■ WHAT YOU WILL DO ■
From the records, report how many lines hold the word "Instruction", with the number as the sole reply.

■ PROVIDED ENTRIES ■

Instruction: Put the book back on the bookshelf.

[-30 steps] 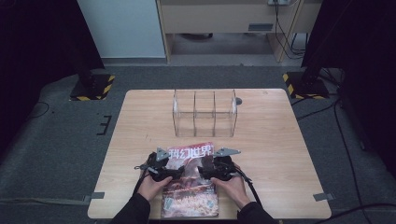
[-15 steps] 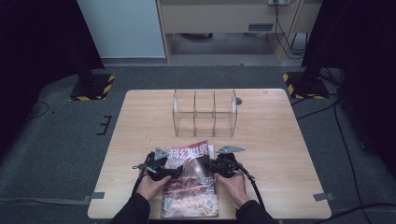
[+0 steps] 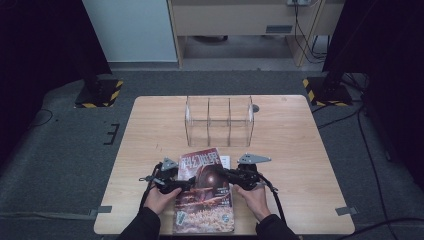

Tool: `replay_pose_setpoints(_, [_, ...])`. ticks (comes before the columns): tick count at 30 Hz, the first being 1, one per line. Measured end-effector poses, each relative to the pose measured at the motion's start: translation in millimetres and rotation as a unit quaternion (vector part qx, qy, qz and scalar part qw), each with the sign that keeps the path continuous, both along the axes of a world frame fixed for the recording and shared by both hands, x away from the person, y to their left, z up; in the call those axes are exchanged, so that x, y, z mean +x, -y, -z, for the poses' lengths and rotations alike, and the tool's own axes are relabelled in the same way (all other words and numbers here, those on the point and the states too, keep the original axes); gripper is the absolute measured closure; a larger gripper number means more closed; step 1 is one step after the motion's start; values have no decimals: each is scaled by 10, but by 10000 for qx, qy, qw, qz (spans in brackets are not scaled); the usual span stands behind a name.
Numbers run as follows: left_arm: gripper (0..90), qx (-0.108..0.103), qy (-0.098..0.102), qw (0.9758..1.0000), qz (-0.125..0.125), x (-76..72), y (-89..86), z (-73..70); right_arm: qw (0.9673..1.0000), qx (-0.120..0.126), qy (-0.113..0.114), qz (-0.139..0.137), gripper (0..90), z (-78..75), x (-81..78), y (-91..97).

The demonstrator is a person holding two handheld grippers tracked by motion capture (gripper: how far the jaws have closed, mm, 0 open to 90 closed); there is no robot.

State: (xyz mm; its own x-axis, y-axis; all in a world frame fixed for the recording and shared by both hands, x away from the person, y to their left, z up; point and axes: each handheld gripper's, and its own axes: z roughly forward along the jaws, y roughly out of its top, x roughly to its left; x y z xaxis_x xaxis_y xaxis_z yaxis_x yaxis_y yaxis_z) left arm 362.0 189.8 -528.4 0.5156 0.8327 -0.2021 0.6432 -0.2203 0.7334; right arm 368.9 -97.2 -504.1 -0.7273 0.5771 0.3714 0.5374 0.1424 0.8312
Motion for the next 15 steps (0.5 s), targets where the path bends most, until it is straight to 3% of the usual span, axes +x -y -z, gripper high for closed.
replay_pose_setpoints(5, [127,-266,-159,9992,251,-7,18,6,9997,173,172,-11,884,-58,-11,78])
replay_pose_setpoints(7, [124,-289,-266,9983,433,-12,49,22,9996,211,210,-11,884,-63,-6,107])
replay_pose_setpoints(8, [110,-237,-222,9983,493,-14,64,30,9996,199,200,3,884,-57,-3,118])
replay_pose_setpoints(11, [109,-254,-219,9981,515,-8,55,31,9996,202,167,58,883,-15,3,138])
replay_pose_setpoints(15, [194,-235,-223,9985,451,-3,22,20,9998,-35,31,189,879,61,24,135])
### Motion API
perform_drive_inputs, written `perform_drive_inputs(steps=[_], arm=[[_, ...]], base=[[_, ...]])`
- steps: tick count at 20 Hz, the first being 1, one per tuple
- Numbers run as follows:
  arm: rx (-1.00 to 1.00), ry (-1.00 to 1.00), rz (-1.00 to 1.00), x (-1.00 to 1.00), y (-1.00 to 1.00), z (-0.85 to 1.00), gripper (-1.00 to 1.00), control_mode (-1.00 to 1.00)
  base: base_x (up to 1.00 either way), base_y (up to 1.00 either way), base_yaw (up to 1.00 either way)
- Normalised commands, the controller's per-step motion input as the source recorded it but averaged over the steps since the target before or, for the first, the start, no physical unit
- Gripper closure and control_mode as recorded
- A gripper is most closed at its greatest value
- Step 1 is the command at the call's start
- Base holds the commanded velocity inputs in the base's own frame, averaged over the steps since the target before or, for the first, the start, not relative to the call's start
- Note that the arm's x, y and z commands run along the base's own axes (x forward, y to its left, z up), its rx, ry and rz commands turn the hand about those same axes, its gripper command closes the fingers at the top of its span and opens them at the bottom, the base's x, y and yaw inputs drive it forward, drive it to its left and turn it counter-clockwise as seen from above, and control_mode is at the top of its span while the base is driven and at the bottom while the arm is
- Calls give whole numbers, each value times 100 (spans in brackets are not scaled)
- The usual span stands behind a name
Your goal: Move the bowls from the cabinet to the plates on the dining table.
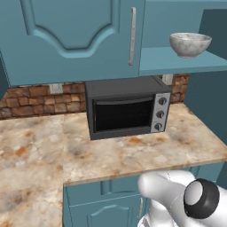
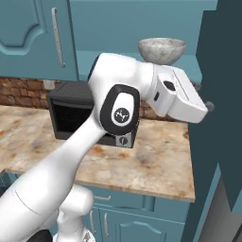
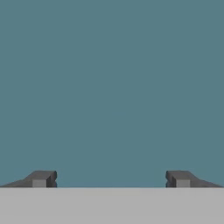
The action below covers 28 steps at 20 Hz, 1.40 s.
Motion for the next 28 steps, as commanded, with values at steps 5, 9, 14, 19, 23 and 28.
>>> perform_drive_inputs(steps=[5, 9, 14, 19, 23, 28], arm=[[-3, -3, 22, -29, 50, -8, -100, -100], [-4, 0, 26, -29, 52, -6, -100, -100], [-4, 0, 29, -25, 54, -8, -100, -100], [-4, 0, 29, -22, 56, -7, -100, -100], [-5, 0, 28, -22, 61, -2, -100, -100], [-7, 0, 24, -23, 61, 5, -100, -100]], base=[[0, 0, 0], [0, 0, 0], [0, 0, 0], [0, 0, 0], [0, 0, 0], [0, 0, 0]])
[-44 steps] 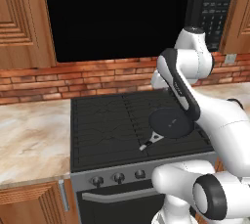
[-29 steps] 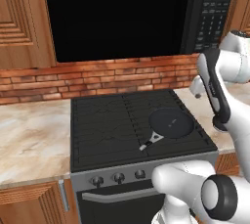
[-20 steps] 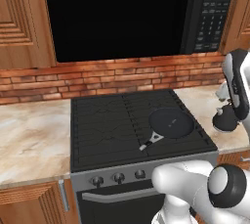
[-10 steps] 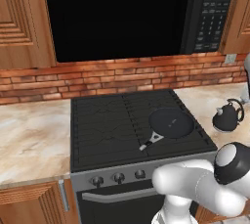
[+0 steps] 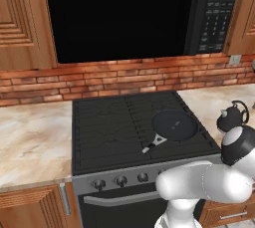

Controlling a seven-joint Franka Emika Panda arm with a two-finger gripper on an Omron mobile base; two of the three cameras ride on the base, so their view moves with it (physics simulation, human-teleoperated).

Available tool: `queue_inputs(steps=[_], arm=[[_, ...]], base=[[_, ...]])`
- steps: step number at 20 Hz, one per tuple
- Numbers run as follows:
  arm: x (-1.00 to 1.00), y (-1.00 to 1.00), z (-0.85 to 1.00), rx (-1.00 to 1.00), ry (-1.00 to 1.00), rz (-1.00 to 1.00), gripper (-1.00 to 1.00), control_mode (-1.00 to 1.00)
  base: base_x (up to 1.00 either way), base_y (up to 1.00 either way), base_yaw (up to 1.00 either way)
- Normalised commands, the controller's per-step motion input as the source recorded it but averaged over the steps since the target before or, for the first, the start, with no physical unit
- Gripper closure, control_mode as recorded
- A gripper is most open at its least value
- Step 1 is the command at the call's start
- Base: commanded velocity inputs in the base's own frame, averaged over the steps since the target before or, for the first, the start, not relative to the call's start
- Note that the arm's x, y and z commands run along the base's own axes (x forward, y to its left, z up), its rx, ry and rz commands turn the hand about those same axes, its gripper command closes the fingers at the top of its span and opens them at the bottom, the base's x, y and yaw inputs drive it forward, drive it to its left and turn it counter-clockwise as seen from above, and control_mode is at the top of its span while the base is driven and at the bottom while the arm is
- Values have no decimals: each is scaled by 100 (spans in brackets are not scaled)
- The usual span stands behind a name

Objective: Pick the kettle from the counter and place it on a stove burner. Then turn the burner on.

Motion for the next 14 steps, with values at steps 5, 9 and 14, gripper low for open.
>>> queue_inputs(steps=[5, 9, 14], arm=[[31, -1, -40, -4, 13, 3, -100, -100], [20, -9, -34, 0, 7, 1, -100, -100], [17, -11, -18, 0, 1, 0, -100, -100]], base=[[0, 0, 0], [0, 0, 0], [0, 0, 0]])
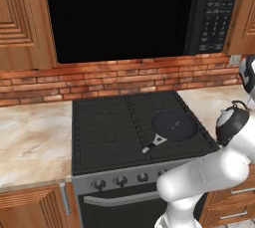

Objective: Pick the kettle from the counter and place it on a stove burner. Then turn the burner on.

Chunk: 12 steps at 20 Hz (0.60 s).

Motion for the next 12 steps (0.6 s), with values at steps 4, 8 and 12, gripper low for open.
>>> queue_inputs(steps=[4, 8, 12], arm=[[19, -12, -8, 0, 0, 0, -100, -100], [24, -17, -10, 0, 0, 0, -100, -100], [18, -21, -6, 0, -3, 0, -100, -100]], base=[[0, 0, 0], [0, 0, 0], [0, 0, 0]])
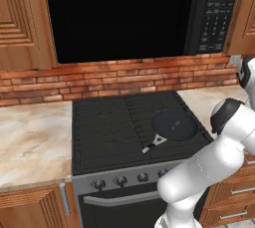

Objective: Pick the kettle from the counter and place it on a stove burner. Then turn the burner on.

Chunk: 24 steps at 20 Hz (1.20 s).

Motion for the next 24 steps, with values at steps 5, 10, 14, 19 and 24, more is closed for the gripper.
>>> queue_inputs(steps=[5, 10, 14, 19, 24], arm=[[18, -13, -12, -3, -3, 0, -100, -100], [24, -3, -16, -3, -1, 0, -100, -100], [29, -6, -18, -3, 0, -2, -100, -100], [28, -13, -16, -1, 0, -3, -100, -100], [20, -26, -7, 0, -6, -3, -100, -100]], base=[[0, 0, 0], [0, 0, 0], [0, 0, 0], [0, 0, 0], [0, 0, 0]])
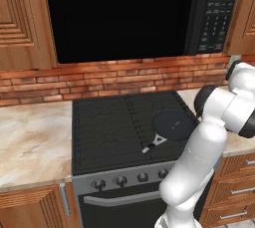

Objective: Pick the kettle from the counter and place it on a stove burner. Then turn the burner on.

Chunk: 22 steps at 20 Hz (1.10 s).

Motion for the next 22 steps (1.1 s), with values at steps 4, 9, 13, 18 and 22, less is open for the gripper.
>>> queue_inputs(steps=[4, 9, 13, 18, 22], arm=[[7, -14, -2, 0, -4, -1, -100, -100], [-1, 0, 0, 0, 0, 0, -100, -100], [-16, 0, 8, 0, -15, 0, -100, -100], [0, 0, 0, 0, 0, 0, -100, -100], [0, 0, -16, -3, 3, 0, -100, -100]], base=[[0, 0, 0], [0, 0, 0], [0, 0, 0], [0, 0, 0], [0, 0, 0]])
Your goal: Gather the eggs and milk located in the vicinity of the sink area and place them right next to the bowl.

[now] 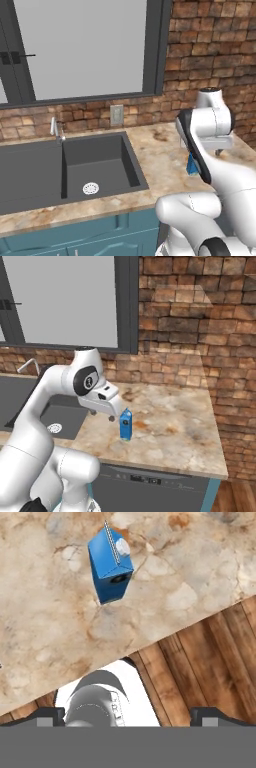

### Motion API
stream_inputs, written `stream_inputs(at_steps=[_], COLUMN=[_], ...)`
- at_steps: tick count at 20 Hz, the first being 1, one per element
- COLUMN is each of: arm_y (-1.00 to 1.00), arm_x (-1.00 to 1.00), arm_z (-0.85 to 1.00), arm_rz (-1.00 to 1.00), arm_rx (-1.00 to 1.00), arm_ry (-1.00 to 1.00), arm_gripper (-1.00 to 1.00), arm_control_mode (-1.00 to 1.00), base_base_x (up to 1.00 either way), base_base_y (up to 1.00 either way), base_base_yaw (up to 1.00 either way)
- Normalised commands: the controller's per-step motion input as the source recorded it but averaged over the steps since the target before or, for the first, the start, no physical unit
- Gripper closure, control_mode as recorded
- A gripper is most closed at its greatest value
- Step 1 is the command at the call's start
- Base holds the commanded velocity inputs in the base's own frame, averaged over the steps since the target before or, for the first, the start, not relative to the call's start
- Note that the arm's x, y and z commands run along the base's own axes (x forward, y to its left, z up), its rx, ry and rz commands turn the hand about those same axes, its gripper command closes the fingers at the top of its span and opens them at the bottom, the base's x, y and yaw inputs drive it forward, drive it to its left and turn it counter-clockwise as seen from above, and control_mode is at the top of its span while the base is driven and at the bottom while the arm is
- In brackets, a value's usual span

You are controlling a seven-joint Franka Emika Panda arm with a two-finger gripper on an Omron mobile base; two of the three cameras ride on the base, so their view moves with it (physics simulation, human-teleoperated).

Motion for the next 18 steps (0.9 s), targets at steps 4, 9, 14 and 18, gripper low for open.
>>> stream_inputs(at_steps=[4, 9, 14, 18], arm_y=[-0.34, -0.14, 0.00, 0.00], arm_x=[0.05, 0.23, 0.29, 0.24], arm_z=[0.30, 0.29, -0.03, -0.13], arm_rz=[0.07, 0.19, 0.26, 0.04], arm_rx=[0.03, 0.12, 0.02, 0.00], arm_ry=[0.01, 0.00, 0.00, -0.01], arm_gripper=[-1.00, -1.00, -1.00, -1.00], arm_control_mode=[-1.00, -1.00, -1.00, -1.00], base_base_x=[0.00, 0.00, 0.00, 0.00], base_base_y=[0.00, 0.00, 0.00, 0.00], base_base_yaw=[0.00, 0.00, 0.00, 0.00])
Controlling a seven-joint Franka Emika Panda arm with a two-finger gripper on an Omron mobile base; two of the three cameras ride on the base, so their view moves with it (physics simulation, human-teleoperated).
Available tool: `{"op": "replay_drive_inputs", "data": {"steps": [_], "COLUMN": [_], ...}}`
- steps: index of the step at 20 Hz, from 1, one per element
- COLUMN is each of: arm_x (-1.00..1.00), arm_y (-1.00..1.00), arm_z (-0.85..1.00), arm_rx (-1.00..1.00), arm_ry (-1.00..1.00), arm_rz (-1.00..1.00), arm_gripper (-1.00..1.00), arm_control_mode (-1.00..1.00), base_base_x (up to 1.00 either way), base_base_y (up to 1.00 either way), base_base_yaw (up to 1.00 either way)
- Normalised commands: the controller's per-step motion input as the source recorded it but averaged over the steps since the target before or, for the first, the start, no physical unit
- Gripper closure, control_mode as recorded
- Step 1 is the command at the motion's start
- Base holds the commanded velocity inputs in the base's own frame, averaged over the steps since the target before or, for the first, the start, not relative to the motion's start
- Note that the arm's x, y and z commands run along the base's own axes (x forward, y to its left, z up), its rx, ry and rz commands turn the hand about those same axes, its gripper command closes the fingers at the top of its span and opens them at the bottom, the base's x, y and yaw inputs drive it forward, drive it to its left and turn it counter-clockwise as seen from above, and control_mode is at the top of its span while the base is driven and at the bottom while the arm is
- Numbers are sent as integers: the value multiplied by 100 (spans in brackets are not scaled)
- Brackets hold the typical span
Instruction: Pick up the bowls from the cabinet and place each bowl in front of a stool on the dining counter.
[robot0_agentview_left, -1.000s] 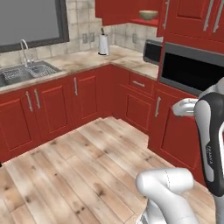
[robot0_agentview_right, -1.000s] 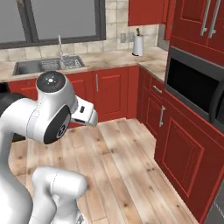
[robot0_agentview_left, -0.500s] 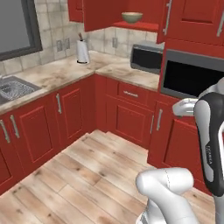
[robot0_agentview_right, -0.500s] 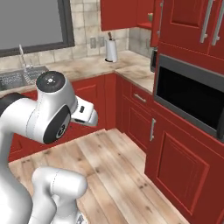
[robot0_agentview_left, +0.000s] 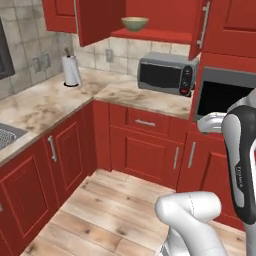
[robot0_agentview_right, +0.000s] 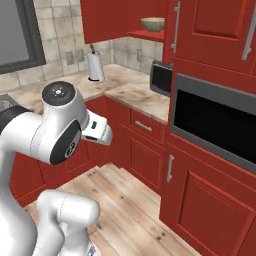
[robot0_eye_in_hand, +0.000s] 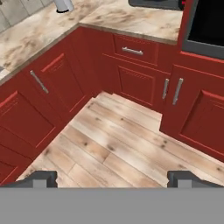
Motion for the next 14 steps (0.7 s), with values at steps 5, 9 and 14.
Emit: {"op": "replay_drive_inputs", "data": {"steps": [5,9,14], "arm_x": [0,0,0], "arm_y": [0,0,0], "arm_z": [0,0,0], "arm_rx": [0,0,0], "arm_ry": [0,0,0], "arm_rz": [0,0,0], "arm_gripper": [-100,-100,-100], "arm_control_mode": [100,100,100], "base_base_x": [90,65,60], "base_base_y": [59,53,45], "base_base_yaw": [-39,-31,-23]}}
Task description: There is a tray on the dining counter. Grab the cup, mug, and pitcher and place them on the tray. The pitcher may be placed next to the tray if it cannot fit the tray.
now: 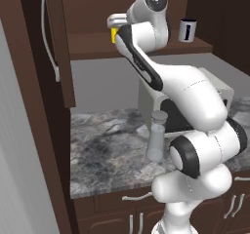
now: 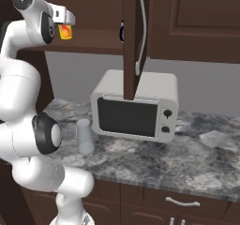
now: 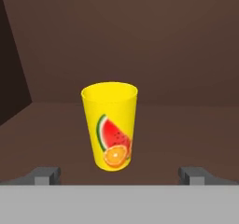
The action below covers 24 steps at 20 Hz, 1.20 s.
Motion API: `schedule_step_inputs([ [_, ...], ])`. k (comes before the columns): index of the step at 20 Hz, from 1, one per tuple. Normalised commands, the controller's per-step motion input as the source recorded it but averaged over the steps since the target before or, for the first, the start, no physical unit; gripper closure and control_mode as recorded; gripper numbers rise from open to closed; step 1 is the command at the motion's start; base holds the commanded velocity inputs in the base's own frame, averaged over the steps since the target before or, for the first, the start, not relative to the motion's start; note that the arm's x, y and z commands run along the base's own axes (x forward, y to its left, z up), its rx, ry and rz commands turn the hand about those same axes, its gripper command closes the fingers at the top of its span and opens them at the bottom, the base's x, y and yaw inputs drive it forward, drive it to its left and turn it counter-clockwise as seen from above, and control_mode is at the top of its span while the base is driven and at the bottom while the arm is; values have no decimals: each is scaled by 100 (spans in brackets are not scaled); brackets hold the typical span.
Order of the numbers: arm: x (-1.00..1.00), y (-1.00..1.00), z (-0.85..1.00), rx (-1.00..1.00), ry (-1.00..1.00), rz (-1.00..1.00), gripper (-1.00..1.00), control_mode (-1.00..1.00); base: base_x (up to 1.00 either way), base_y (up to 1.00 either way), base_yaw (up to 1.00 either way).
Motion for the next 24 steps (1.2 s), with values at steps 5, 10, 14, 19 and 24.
schedule_step_inputs([
  [5, 32, 18, 0, 0, 0, 0, -100, -100, 0, 0, 0],
  [10, 35, 11, 0, 0, 0, 0, -100, -100, 0, 0, 0],
  [14, 25, 0, 0, 0, 0, 1, -100, -100, 0, 0, 0],
  [19, 19, 0, 0, 0, 0, 2, -100, -100, 0, 0, 0],
  [24, 18, 0, 0, 0, 0, 2, -100, -100, 0, 0, 0],
])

■ RESULT OF THIS EXERCISE ■
2